* **Given material**
###

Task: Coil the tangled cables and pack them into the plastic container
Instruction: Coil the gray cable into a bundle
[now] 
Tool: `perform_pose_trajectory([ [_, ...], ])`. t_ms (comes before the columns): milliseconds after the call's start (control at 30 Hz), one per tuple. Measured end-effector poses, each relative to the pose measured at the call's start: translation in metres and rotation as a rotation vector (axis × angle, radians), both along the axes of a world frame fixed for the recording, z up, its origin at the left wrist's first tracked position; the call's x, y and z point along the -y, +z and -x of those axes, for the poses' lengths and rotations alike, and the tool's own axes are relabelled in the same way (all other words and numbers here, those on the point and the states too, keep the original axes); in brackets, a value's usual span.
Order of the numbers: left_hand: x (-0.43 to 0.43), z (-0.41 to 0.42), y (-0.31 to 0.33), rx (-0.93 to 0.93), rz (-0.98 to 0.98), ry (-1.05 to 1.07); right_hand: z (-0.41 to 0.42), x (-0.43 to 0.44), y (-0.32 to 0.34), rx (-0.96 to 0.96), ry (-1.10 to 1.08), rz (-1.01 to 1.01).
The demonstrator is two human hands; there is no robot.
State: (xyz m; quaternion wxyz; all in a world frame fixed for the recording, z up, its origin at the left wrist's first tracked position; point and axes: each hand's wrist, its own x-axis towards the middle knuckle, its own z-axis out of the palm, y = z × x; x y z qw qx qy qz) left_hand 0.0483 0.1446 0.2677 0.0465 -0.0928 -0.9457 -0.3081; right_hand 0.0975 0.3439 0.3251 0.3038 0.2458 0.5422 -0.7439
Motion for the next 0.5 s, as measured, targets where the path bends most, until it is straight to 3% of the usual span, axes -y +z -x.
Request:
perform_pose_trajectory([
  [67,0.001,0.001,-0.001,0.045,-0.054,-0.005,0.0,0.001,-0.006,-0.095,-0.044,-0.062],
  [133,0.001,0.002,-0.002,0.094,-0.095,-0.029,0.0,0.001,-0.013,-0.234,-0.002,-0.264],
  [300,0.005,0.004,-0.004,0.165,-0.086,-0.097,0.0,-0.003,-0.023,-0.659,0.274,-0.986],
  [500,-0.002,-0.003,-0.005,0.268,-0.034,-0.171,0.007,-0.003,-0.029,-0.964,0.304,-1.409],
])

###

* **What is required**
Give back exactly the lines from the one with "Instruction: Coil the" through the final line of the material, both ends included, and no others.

* **Result of the task**
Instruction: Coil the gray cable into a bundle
[now] 
Tool: `perform_pose_trajectory([ [_, ...], ])`. t_ms (comes before the columns): milliseconds after the call's start (control at 30 Hz), one per tuple. Measured end-effector poses, each relative to the pose measured at the call's start: translation in metres and rotation as a rotation vector (axis × angle, radians), both along the axes of a world frame fixed for the recording, z up, its origin at the left wrist's first tracked position; the call's x, y and z point along the -y, +z and -x of those axes, for the poses' lengths and rotations alike, and the tool's own axes are relabelled in the same way (all other words and numbers here, those on the point and the states too, keep the original axes); in brackets, a value's usual span.
Order of the numbers: left_hand: x (-0.43 to 0.43), z (-0.41 to 0.42), y (-0.31 to 0.33), rx (-0.93 to 0.93), rz (-0.98 to 0.98), ry (-1.05 to 1.07); right_hand: z (-0.41 to 0.42), x (-0.43 to 0.44), y (-0.32 to 0.34), rx (-0.96 to 0.96), ry (-1.10 to 1.08), rz (-1.01 to 1.01).
The demonstrator is two human hands; there is no robot.
State: (xyz m; quaternion wxyz; all in a world frame fixed for the recording, z up, its origin at the left wrist's first tracked position; point and axes: each hand's wrist, its own x-axis towards the middle knuckle, its own z-axis out of the palm, y = z × x; x y z qw qx qy qz) left_hand 0.0483 0.1446 0.2677 0.0465 -0.0928 -0.9457 -0.3081; right_hand 0.0975 0.3439 0.3251 0.3038 0.2458 0.5422 -0.7439
Motion for the next 0.5 s, as measured, targets where the path bends most, until it is straight to 3% of the usual span, axes -y +z -x.
Request:
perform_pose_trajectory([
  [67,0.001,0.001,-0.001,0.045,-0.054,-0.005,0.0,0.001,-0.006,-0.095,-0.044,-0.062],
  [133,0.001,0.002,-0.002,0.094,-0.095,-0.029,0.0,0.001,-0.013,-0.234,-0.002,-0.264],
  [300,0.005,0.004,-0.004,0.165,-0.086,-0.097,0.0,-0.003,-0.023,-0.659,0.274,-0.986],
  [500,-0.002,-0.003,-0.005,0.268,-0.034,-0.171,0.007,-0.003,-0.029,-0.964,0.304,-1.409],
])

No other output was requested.